The lines from the start of the data up to and including the one with "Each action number" should be returned exactly, and nothing else.

★ ★ ★ ★ ★ ★ ★

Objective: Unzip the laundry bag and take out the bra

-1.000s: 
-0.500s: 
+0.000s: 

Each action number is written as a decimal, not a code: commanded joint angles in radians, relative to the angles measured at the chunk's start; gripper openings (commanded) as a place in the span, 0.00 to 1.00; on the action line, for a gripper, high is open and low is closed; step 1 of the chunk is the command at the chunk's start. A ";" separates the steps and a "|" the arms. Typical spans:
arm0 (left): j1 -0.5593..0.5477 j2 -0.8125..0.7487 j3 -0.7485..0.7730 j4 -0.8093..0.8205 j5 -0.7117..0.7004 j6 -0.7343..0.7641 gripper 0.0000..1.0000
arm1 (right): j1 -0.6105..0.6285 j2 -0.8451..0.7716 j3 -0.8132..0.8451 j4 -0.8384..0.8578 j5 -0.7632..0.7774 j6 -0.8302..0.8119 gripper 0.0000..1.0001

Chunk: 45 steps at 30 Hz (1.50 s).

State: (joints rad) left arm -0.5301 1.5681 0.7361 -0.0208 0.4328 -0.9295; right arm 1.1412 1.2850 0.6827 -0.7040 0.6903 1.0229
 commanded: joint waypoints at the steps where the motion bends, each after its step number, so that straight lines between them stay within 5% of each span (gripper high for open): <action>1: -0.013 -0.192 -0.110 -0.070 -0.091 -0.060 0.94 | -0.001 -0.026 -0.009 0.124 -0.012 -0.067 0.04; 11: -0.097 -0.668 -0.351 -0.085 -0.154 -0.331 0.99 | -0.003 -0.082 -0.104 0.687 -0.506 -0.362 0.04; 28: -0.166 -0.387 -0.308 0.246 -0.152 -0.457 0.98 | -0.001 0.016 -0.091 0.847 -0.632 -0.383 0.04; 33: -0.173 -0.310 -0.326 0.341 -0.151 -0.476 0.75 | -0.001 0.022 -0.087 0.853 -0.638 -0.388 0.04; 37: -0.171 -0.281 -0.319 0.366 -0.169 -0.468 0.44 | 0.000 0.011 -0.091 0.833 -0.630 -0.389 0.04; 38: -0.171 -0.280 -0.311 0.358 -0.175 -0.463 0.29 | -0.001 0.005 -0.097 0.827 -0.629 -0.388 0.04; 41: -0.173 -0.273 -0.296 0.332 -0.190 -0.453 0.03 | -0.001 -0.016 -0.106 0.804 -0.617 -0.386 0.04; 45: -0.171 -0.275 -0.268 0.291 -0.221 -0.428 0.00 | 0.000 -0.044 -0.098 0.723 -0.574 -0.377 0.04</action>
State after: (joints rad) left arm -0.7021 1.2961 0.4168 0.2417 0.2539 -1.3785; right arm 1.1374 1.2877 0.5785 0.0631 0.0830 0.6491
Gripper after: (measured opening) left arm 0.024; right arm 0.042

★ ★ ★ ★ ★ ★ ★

__RESPONSE TO THE EXERCISE__:
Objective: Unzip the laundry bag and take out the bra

-1.000s: 
-0.500s: 
+0.000s: 

Each action number is written as a decimal, not a code: commanded joint angles in radians, relative to the angles measured at the chunk's start; gripper openings (commanded) as a place in the span, 0.00 to 1.00; on the action line, for a gripper, high is open and low is closed; step 1 of the chunk is the command at the chunk's start. A ";" separates the steps and a "|" the arms. Typical spans:

The exercise requires nothing more.